Brenda Hillman is the author of nine collections of poetry: White Dress, Fortress, Death Tractates, Bright Existence, Loose Sugar, Cascadia, Pieces of Air in the Epic, and Practical Water, for which she won the LA Times Book Award for Poetry, and Seasonal Works with Letters on Fire, which received the 2014 Griffin Poetry Prize and the Northern California Book Award for Poetry. Among the awards Hillman has received are the 2012 Academy of American Poets Fellowship, the 2005 William Carlos Williams Prize for poetry, and Fellowships from the National Endowment for the Arts and the Guggenheim Foundation.
Mary Szybist is most recently the author of Incarnadine, winner of the 2013 National Book Award for Poetry. She the recipient of fellowships from the Guggenheim Foundation, the National Endowment for the Arts, the Rona Jaffe Foundation, the Witter Bynner Foundation in conjunction with the Library of Congress, and the Rockefeller Foundation's Bellagio Center. Her first book Granted was a finalist for the National Book Critics Circle Award. She teaches at Lewis & Clark College in Portland, Oregon.
G.C. Waldrep, Director
G.C. Waldrep's most recent books are Your Father on the Train of Ghosts (BOA Editions, 2011), a collaboration with John Gallaher; The Arcadia Project: North American Postmodern Pastoral (Ahsahta, 2012), co-edited with Joshua Corey; and a chapbook, Susquehanna (Omnidawn, 2013). BOA Editions will release a long poem, Testament, in 2015. Waldrep's work has appeared in Poetry, Ploughshares, APR, New England Review, New American Writing, Harper's, Tin House, Verse, and many other journals, as well as in Best American Poetry 2010 and the recent second edition of Norton's Postmodern American Poetry. Waldrep has received prizes from the Poetry Society of America and the Academy of American Poets as well as the Colorado Prize, the Dorset Prize, the Campbell Corner Prize, two Pushcart Prizes, a Gertrude Stein Award for Innovative American Writing, and a 2007 National Endowment for the Arts Fellowship in Literature. Waldrep lives in Lewisburg, Pa., where he teaches at Bucknell University, edits the journal West Branch, and serves as Editor-at-Large for The Kenyon Review.

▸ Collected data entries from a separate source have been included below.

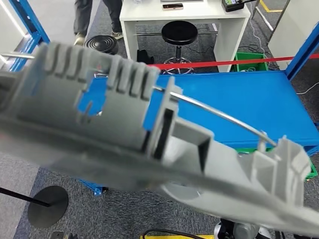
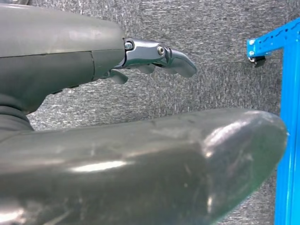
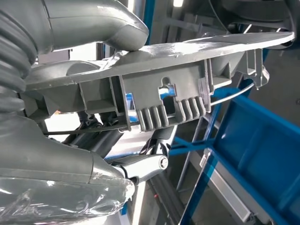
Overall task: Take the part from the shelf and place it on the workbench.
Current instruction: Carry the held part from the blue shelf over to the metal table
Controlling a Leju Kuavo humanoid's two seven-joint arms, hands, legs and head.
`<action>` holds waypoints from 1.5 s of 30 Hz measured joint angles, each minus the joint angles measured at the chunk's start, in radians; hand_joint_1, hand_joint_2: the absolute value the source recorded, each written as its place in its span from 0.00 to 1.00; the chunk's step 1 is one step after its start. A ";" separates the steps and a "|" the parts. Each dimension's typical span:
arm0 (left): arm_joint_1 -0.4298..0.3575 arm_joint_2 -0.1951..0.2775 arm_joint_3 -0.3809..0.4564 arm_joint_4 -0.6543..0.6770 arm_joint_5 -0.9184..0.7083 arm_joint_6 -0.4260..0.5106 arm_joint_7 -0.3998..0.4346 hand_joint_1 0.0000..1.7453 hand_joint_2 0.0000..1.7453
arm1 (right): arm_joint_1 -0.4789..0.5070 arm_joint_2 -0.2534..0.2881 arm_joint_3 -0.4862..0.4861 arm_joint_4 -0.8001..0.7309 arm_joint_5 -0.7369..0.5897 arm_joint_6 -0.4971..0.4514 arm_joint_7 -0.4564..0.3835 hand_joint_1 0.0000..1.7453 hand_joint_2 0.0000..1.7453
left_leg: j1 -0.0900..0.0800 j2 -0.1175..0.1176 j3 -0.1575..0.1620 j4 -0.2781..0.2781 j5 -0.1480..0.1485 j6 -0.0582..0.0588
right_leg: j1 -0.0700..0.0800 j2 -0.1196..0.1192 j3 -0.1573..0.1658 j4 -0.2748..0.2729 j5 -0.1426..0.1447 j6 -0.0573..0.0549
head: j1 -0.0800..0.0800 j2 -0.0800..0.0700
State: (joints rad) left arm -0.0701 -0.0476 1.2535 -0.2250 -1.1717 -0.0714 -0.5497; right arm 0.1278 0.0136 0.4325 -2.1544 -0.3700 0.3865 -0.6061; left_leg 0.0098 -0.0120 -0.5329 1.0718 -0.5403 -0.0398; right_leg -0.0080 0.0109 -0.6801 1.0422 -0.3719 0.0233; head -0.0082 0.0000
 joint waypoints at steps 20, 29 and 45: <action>0.004 -0.005 0.022 0.000 0.009 0.008 0.037 0.00 0.00 | 0.046 -0.051 0.009 0.077 0.094 -0.017 0.029 1.00 1.00 | -0.003 0.007 -0.099 -0.078 0.174 0.006 | 0.001 0.001 0.164 -0.027 -0.126 0.018 | 0.014 0.000; 0.002 -0.010 0.027 0.000 0.012 0.011 0.041 0.00 0.00 | 0.078 -0.092 -0.036 0.081 0.187 -0.053 0.023 1.00 1.00 | -0.001 0.008 -0.092 0.146 0.021 -0.005 | -0.001 -0.003 0.045 -0.026 -0.024 -0.001 | -0.004 0.000; -0.006 -0.008 0.028 0.000 0.006 0.018 0.057 0.00 0.00 | 0.104 -0.173 -0.069 0.056 0.222 0.014 -0.007 1.00 1.00 | -0.010 0.014 -0.057 -0.104 0.141 0.047 | -0.002 -0.004 0.081 0.141 -0.106 0.044 | 0.003 0.000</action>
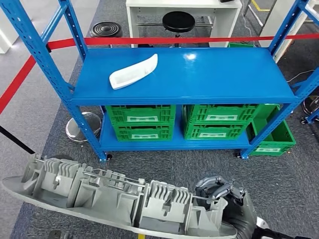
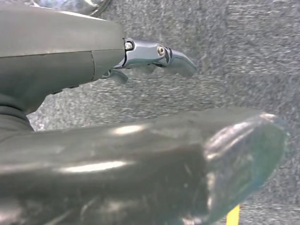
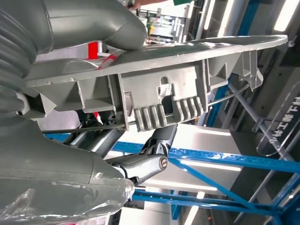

Deirdre O'Connor, Associate Director
Deirdre O'Connor's book, Before the Blue Hour, was the winner of the Cleveland State Poetry Prize for 2001. Her work has appeared or is forthcoming in Crazyhorse, The American Journal of Nursing, Frontiers: A Journal of Women's Studies, Poetry and other journals. A native of Pittsburgh, O'Connor holds an MFA from the Pennsylvania State University. She directs Bucknell's Writing Center.
Justin Boening, Seminar Associate
Born in the Adirondacks, Justin Boening is the author of Self-Portrait as Missing Person, which was selected by Dara Wier for the Poetry Society of America's National Chapbook Fellowship. His poems have appeared in The Atlas Review, Boston Review, Colorado Review, Hotel Amerika, The Journal, and St. Petersburg Review, among others. Winner of the 2014 "Discovery"/Boston Review Poetry Prize, he has received fellowships and awards from Summer Literary Seminars, Vermont Studio Center, and Columbia University's School of the Arts. Currently, Boening works as an associate editor for Poetry Northwest. In the summer, he teaches literature and creative writing at Columbia University's Summer High School Program
Chet'la Sebree, Seminar Associate
Chet'la Sebree, the 2014-2015 Stadler Fellow, is a native of the Mid-Atlantic region. She holds an MFA in Creative Writing from American University in Washington, DC, where she also taught freshman composition. While living in the nation's capital, she was a 2011-2012 Folger Shakespeare Theater Lannan Fellow and worked for both Poet Lore and 491 Magazine. She was a 2013 finalist for the Hub City Writers House Nine-Month Residency in South Carolina. She is currently working on her first manuscript.